# Frozen Must



## ForzaItalia

Hey All,

This was the first year I made wine and absolutely fell in love with it. I purchased 4 lugs each of Syrah/Mouvedre/Grenache from M&M and they are currently undergoing MLF (Well I hope they are, I see tiny bubbles in my Mouvedre but not Grenache and Syrah...2 weeks in).

Anyway, I am bored now and want to make to make more! Is it too late to purchase grapes? Not sure if the grapes available late in the season are not as fresh and can compromise the final product. 

M&M also offers frozen crushed grapes in buckets. Has anyone ever tried making wine this way? Is it the same process as with fresh grapes minus the obvious thawing part.
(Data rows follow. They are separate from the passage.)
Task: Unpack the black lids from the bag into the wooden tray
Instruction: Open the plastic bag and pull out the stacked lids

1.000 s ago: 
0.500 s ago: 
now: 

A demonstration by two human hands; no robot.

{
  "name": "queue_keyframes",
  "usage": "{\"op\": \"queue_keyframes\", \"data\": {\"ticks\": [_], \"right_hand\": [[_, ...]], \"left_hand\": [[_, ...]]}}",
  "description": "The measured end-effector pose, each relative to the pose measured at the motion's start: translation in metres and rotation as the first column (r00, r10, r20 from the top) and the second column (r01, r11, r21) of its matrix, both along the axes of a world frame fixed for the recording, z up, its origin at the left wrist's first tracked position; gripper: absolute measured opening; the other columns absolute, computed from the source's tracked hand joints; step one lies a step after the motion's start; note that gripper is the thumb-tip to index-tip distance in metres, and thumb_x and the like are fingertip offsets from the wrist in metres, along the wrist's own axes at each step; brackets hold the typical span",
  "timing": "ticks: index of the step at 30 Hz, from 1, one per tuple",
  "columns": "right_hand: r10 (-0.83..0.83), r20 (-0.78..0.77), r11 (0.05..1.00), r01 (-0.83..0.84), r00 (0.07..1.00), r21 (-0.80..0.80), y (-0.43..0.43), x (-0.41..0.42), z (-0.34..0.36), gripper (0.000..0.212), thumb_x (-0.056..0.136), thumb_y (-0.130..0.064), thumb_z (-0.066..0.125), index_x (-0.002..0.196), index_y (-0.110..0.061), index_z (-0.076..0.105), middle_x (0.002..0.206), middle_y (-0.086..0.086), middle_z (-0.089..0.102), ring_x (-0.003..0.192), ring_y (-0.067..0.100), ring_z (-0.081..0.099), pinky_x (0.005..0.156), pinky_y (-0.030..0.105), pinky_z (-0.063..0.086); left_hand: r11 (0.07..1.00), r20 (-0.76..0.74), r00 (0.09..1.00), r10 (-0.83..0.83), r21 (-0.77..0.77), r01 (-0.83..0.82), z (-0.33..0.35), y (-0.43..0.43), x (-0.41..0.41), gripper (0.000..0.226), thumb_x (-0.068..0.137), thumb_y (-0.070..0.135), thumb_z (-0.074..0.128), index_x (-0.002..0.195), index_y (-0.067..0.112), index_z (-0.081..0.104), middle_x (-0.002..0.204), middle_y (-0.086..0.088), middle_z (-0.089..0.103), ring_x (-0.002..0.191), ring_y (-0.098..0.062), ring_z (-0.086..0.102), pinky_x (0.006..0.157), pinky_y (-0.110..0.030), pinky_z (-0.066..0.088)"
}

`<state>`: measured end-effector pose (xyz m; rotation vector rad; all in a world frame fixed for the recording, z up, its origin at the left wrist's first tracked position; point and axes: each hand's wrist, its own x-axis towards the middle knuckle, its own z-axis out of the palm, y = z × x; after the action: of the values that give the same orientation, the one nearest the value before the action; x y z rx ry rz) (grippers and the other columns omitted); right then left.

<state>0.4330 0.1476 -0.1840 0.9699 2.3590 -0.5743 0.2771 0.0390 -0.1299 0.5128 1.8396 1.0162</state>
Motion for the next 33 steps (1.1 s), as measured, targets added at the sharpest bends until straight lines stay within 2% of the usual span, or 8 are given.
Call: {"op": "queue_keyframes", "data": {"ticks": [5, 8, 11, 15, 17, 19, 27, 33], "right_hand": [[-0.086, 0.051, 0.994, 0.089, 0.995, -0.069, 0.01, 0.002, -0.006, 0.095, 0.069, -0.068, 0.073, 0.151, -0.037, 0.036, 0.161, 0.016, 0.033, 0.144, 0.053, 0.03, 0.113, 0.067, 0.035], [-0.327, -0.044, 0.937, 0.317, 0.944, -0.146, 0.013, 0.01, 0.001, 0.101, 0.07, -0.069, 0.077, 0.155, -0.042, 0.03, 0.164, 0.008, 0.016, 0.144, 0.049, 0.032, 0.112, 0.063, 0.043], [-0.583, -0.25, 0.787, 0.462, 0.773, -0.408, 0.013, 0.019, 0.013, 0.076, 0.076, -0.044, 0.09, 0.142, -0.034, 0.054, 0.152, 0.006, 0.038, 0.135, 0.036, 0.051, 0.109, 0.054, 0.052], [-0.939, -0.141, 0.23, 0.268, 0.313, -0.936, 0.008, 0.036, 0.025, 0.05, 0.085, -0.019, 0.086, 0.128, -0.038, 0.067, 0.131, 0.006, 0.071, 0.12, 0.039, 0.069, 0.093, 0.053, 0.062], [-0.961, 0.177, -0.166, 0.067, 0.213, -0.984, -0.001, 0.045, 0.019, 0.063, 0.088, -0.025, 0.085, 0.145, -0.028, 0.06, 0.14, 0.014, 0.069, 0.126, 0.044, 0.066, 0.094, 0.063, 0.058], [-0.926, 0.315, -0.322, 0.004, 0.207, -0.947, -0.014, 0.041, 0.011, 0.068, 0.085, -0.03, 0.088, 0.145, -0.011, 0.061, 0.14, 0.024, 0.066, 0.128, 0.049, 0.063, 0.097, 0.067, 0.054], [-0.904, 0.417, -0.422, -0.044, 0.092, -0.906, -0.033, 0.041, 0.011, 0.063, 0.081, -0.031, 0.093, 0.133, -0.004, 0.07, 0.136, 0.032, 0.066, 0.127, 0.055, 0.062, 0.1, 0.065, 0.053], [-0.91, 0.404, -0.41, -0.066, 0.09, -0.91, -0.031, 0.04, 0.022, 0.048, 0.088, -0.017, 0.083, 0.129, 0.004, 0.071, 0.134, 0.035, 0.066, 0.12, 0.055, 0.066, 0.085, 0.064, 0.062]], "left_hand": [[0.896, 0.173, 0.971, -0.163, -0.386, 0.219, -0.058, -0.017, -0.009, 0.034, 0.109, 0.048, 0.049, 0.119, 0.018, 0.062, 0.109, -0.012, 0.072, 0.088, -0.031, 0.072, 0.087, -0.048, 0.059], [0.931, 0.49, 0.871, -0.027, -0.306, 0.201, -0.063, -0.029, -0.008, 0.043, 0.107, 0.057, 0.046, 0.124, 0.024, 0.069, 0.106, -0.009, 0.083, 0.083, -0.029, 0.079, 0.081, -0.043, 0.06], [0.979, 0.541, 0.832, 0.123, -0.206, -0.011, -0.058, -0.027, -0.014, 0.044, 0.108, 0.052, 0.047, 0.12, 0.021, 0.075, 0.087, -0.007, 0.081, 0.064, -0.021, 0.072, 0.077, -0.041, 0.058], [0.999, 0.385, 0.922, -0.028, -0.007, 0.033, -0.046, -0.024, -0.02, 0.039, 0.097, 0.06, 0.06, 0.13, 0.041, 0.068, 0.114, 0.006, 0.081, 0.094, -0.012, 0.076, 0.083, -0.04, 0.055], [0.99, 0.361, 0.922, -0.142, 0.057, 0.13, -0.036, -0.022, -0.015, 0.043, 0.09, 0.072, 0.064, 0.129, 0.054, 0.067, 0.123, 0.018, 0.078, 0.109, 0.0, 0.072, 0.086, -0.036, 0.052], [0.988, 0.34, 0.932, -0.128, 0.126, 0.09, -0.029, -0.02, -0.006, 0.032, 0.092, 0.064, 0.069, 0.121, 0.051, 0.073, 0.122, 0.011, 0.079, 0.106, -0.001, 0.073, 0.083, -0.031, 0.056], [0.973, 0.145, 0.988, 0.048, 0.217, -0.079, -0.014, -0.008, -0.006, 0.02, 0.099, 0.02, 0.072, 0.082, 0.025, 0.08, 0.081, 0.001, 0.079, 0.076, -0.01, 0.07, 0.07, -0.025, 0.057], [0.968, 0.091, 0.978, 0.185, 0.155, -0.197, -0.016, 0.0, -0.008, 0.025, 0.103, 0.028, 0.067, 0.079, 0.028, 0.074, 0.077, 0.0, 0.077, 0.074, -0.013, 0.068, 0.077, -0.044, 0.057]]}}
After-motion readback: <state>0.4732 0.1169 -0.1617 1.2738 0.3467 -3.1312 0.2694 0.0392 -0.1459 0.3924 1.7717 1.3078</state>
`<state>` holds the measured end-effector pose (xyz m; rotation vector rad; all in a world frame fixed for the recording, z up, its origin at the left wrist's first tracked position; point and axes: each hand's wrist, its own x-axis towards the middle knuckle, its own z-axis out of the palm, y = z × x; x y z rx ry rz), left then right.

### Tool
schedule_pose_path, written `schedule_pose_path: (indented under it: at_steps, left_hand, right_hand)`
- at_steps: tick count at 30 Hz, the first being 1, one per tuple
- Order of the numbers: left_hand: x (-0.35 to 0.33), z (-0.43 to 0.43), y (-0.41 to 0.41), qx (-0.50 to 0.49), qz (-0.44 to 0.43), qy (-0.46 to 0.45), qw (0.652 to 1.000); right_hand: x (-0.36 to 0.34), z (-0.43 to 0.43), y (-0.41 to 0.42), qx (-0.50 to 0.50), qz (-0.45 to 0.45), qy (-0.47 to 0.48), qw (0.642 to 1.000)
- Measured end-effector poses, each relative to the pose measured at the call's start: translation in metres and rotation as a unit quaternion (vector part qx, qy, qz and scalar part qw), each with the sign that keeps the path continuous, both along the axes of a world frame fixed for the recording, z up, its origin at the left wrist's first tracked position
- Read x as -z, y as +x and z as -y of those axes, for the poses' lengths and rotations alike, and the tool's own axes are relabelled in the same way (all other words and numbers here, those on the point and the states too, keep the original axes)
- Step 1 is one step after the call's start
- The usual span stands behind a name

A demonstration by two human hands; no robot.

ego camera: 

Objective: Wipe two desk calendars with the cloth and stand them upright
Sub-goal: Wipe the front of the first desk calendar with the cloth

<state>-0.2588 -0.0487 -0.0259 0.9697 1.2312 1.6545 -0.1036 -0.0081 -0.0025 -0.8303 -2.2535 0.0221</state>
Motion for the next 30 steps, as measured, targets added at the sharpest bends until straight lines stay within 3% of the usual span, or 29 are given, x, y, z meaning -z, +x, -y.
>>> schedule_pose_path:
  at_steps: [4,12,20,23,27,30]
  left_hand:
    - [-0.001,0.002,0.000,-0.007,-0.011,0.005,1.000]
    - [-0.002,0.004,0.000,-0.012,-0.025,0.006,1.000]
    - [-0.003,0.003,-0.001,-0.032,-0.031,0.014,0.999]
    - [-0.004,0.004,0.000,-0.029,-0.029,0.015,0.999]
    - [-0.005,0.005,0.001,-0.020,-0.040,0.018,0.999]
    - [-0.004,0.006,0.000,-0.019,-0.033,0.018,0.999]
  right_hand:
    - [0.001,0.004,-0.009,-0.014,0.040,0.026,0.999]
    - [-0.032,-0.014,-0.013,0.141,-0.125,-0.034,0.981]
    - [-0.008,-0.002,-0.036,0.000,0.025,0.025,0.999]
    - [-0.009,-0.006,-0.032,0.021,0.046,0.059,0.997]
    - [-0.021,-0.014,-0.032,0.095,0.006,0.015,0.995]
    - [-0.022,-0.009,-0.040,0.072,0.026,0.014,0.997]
I am also considering doing a kit but feel that making wine from grapes is more authentic... What do you guys think?

Thanks!
Ilario


----------



## terroirdejeroir

ForzaItalia said:


> Hey All,
> 
> This was the first year I made wine and absolutely fell in love with it. I purchased 4 lugs each of Syrah/Mouvedre/Grenache from M&M and they are currently undergoing MLF (Well I hope they are, I see tiny bubbles in my Mouvedre but not Grenache and Syrah...2 weeks in).
> 
> Anyway, I am bored now and want to make to make more! Is it too late to purchase grapes? Not sure if the grapes available late in the season are not as fresh and can compromise the final product.
> 
> M&M also offers frozen crushed grapes in buckets. Has anyone ever tried making wine this way? Is it the same process as with fresh grapes minus the obvious thawing part.
> 
> I am also considering doing a kit but feel that making wine from grapes is more authentic... What do you guys think?
> 
> Thanks!
> Ilario



I haven't made wine from M&M frozen must, but I did do a frozen must pail from Mosti Mondiale last year. Planning to do another one this year. I would agree with you regarding grapes/must so long as you have all the additives and test equipment you need. Kits are a lot easier and make some outstanding wine. Hard to lose as long as you are making something.


----------



## seth8530

I received 3 pails of pinot noir frozen must for M&M. I was completely surprised by how much grape was in the buckets. I was expecting about 1/3 skin and 2/3 juice but what I ended up getting was a bucket full juicy crushed grapes. So, from my perspective, these guys are about as close to fresh cali grapes I am going to get in Eastern TN.


----------



## Pumpkinman

Ilario,
I know a few guys that have made wine from M&M frozen Must and are very pleased with it, I agree with Seth, the buckets are filled with crushed grapes!


----------